Et perché Michelangelo Bonarroti si trovava continuamente in casa che
mio padre l'haveva fatto venire et gli aveva allogata la sepoltura del papa
et volle che ancor lui andasse; ed io così in groppa a mio padre, et
andammo. Et scesi dove erano le statue, subito mio padre disse: 'Questo è
Hilaoconte, che fa mentione Plinio' et si fece crescere la buca, per poterlo
tirare fuora. Et visto, ci tornamo a desinare et sempre si ragionà
delle cose antiche".
Da una lettera di Bonsignore Bonsignori a Bernardo Michelozzi del 24 gennaio
1506
"A questi giorni un romano di chi non mi ricordo il nome a una sua vigna
presso alle Carocce ha trovato una scultura antica bellissima di marmo, chosa
più nobile che havessino i romani in quelli tempi e di che fane menzione
Vergilio e Plinio, cio(è) un Laocoonta con li figli e con li serpenti
tutto chome pone Vergilio in secondo Eneados [...]. Ora tutta tal chosa è
sculta in questo marmo, e se bene ho a mente, Plinio dice tal chossa essere
nella casa di Severo o vero d'Antonino Pio.
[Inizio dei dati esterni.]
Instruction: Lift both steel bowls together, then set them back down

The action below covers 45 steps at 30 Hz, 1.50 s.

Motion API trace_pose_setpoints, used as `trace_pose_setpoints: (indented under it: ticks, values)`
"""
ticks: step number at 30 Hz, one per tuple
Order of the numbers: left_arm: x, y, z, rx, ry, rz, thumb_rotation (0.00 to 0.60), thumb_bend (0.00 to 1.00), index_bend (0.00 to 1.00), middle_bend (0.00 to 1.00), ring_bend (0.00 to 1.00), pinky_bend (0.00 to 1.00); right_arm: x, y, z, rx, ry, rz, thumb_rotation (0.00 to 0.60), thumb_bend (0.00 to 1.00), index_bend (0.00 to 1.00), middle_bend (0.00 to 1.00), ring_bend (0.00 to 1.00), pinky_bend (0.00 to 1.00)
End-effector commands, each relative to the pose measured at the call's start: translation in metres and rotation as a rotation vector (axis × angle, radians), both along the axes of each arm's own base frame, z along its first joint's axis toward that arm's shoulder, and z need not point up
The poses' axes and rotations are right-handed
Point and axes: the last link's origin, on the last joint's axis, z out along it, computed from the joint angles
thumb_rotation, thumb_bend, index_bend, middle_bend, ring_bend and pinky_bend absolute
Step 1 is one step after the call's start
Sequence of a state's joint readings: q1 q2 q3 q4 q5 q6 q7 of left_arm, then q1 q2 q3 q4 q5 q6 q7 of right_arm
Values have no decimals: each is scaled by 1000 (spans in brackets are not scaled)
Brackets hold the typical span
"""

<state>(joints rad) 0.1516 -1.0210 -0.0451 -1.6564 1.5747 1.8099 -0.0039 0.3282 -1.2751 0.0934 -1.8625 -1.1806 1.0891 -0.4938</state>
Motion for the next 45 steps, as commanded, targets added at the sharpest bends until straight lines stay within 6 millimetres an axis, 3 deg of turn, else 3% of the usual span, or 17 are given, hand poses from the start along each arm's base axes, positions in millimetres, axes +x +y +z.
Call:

Voi meglio lo potrete vedere in
Plinio libro 36 [...] Quivi troverete la memoria di tal chosa e di chi epsa
è mano, e certamente è chosa mirabile a vederla e tutte le figure
paiono vive. El vice cancelliere ne ha voluto dare al padrone uno ufficio
di ducati 10 o 20, non l'à voluta dare; ora li Romani la vorrebbero
in Capitolio e il papa anche la volle. Vedemo quello che se ne farà;
anchora è in chasa del padrone, ove sta con reputazione assai".